COLLECTED DATA.
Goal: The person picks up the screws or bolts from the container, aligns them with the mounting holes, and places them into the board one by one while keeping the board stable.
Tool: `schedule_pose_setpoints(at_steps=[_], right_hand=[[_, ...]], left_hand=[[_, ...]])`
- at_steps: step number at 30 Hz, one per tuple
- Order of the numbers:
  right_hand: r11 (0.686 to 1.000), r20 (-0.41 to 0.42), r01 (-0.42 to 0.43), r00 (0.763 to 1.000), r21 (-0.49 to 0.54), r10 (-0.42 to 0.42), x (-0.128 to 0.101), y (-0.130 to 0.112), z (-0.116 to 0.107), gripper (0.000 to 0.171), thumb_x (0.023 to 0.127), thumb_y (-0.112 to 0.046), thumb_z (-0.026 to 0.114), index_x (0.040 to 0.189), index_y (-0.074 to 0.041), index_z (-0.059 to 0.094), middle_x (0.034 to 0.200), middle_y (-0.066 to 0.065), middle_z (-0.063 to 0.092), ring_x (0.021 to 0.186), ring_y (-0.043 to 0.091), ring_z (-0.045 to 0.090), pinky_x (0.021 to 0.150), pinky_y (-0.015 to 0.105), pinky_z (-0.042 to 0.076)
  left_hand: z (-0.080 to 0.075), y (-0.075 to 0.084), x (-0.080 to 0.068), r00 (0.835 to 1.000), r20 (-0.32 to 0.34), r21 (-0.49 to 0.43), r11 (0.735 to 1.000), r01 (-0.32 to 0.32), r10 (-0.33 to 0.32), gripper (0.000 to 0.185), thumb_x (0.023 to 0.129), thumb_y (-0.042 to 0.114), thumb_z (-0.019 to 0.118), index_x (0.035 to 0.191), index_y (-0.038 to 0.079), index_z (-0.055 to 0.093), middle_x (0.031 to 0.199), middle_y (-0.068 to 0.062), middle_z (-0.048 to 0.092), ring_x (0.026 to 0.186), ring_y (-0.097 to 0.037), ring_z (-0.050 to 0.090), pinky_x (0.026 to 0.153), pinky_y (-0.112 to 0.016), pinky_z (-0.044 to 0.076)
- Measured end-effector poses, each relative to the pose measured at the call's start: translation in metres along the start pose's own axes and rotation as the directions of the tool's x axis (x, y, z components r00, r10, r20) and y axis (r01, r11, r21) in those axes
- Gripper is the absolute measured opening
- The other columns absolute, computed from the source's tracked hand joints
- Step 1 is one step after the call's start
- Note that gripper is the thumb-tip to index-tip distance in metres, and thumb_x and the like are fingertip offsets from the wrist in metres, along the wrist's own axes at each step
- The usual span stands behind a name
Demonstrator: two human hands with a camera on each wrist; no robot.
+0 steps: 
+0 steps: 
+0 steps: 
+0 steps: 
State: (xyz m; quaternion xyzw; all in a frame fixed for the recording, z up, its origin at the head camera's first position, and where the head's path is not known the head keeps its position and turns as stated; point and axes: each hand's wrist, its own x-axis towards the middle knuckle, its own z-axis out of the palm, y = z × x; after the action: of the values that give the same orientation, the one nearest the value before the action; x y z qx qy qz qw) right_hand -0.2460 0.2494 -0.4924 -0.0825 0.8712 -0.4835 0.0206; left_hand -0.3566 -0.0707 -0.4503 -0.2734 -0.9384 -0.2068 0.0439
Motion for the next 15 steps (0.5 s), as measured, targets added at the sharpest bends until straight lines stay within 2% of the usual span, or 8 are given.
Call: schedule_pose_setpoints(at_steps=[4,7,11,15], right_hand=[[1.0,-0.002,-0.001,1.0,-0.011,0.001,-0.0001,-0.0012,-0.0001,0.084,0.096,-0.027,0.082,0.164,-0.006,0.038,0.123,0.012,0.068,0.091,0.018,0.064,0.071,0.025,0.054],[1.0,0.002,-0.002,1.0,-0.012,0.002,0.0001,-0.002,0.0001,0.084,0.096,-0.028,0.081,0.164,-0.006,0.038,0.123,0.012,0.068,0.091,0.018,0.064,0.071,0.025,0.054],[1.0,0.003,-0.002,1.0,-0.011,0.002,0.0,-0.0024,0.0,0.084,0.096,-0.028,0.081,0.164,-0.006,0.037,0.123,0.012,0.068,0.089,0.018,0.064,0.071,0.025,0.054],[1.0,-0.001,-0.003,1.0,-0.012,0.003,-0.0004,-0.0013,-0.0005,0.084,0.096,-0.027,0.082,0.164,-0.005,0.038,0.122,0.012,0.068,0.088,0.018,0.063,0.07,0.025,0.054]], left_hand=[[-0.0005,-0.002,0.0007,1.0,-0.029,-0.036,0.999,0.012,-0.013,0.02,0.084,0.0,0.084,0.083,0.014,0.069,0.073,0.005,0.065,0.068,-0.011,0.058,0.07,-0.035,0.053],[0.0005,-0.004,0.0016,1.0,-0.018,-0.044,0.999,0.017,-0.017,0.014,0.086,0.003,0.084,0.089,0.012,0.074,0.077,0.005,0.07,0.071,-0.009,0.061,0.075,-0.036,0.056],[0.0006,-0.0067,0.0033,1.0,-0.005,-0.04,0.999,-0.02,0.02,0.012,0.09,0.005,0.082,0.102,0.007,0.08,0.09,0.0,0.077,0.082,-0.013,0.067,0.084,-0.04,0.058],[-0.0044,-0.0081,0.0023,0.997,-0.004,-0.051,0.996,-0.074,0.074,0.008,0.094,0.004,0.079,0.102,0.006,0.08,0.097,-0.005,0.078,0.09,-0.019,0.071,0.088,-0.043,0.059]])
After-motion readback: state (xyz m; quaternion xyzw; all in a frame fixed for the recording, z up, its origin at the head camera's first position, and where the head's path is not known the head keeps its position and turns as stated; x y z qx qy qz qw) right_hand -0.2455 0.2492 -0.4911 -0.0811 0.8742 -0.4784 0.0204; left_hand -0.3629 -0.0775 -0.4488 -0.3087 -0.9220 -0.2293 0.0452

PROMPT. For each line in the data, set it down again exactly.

RESPONSE.
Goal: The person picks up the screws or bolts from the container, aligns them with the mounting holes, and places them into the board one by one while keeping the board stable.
Tool: `schedule_pose_setpoints(at_steps=[_], right_hand=[[_, ...]], left_hand=[[_, ...]])`
- at_steps: step number at 30 Hz, one per tuple
- Order of the numbers:
  right_hand: r11 (0.686 to 1.000), r20 (-0.41 to 0.42), r01 (-0.42 to 0.43), r00 (0.763 to 1.000), r21 (-0.49 to 0.54), r10 (-0.42 to 0.42), x (-0.128 to 0.101), y (-0.130 to 0.112), z (-0.116 to 0.107), gripper (0.000 to 0.171), thumb_x (0.023 to 0.127), thumb_y (-0.112 to 0.046), thumb_z (-0.026 to 0.114), index_x (0.040 to 0.189), index_y (-0.074 to 0.041), index_z (-0.059 to 0.094), middle_x (0.034 to 0.200), middle_y (-0.066 to 0.065), middle_z (-0.063 to 0.092), ring_x (0.021 to 0.186), ring_y (-0.043 to 0.091), ring_z (-0.045 to 0.090), pinky_x (0.021 to 0.150), pinky_y (-0.015 to 0.105), pinky_z (-0.042 to 0.076)
  left_hand: z (-0.080 to 0.075), y (-0.075 to 0.084), x (-0.080 to 0.068), r00 (0.835 to 1.000), r20 (-0.32 to 0.34), r21 (-0.49 to 0.43), r11 (0.735 to 1.000), r01 (-0.32 to 0.32), r10 (-0.33 to 0.32), gripper (0.000 to 0.185), thumb_x (0.023 to 0.129), thumb_y (-0.042 to 0.114), thumb_z (-0.019 to 0.118), index_x (0.035 to 0.191), index_y (-0.038 to 0.079), index_z (-0.055 to 0.093), middle_x (0.031 to 0.199), middle_y (-0.068 to 0.062), middle_z (-0.048 to 0.092), ring_x (0.026 to 0.186), ring_y (-0.097 to 0.037), ring_z (-0.050 to 0.090), pinky_x (0.026 to 0.153), pinky_y (-0.112 to 0.016), pinky_z (-0.044 to 0.076)
- Measured end-effector poses, each relative to the pose measured at the call's start: translation in metres along the start pose's own axes and rotation as the directions of the tool's x axis (x, y, z components r00, r10, r20) and y axis (r01, r11, r21) in those axes
- Gripper is the absolute measured opening
- The other columns absolute, computed from the source's tracked hand joints
- Step 1 is one step after the call's start
- Note that gripper is the thumb-tip to index-tip distance in metres, and thumb_x and the like are fingertip offsets from the wrist in metres, along the wrist's own axes at each step
- The usual span stands behind a name
Demonstrator: two human hands with a camera on each wrist; no robot.
+0 steps: 
+0 steps: 
+0 steps: 
+0 steps: 
State: (xyz m; quaternion xyzw; all in a frame fixed for the recording, z up, its origin at the head camera's first position, and where the head's path is not known the head keeps its position and turns as stated; point and axes: each hand's wrist, its own x-axis towards the middle knuckle, its own z-axis out of the palm, y = z × x; after the action: of the values that give the same orientation, the one nearest the value before the action; x y z qx qy qz qw) right_hand -0.2460 0.2494 -0.4924 -0.0825 0.8712 -0.4835 0.0206; left_hand -0.3566 -0.0707 -0.4503 -0.2734 -0.9384 -0.2068 0.0439
Motion for the next 15 steps (0.5 s), as measured, targets added at the sharpest bends until straight lines stay within 2% of the usual span, or 8 are given.
Call: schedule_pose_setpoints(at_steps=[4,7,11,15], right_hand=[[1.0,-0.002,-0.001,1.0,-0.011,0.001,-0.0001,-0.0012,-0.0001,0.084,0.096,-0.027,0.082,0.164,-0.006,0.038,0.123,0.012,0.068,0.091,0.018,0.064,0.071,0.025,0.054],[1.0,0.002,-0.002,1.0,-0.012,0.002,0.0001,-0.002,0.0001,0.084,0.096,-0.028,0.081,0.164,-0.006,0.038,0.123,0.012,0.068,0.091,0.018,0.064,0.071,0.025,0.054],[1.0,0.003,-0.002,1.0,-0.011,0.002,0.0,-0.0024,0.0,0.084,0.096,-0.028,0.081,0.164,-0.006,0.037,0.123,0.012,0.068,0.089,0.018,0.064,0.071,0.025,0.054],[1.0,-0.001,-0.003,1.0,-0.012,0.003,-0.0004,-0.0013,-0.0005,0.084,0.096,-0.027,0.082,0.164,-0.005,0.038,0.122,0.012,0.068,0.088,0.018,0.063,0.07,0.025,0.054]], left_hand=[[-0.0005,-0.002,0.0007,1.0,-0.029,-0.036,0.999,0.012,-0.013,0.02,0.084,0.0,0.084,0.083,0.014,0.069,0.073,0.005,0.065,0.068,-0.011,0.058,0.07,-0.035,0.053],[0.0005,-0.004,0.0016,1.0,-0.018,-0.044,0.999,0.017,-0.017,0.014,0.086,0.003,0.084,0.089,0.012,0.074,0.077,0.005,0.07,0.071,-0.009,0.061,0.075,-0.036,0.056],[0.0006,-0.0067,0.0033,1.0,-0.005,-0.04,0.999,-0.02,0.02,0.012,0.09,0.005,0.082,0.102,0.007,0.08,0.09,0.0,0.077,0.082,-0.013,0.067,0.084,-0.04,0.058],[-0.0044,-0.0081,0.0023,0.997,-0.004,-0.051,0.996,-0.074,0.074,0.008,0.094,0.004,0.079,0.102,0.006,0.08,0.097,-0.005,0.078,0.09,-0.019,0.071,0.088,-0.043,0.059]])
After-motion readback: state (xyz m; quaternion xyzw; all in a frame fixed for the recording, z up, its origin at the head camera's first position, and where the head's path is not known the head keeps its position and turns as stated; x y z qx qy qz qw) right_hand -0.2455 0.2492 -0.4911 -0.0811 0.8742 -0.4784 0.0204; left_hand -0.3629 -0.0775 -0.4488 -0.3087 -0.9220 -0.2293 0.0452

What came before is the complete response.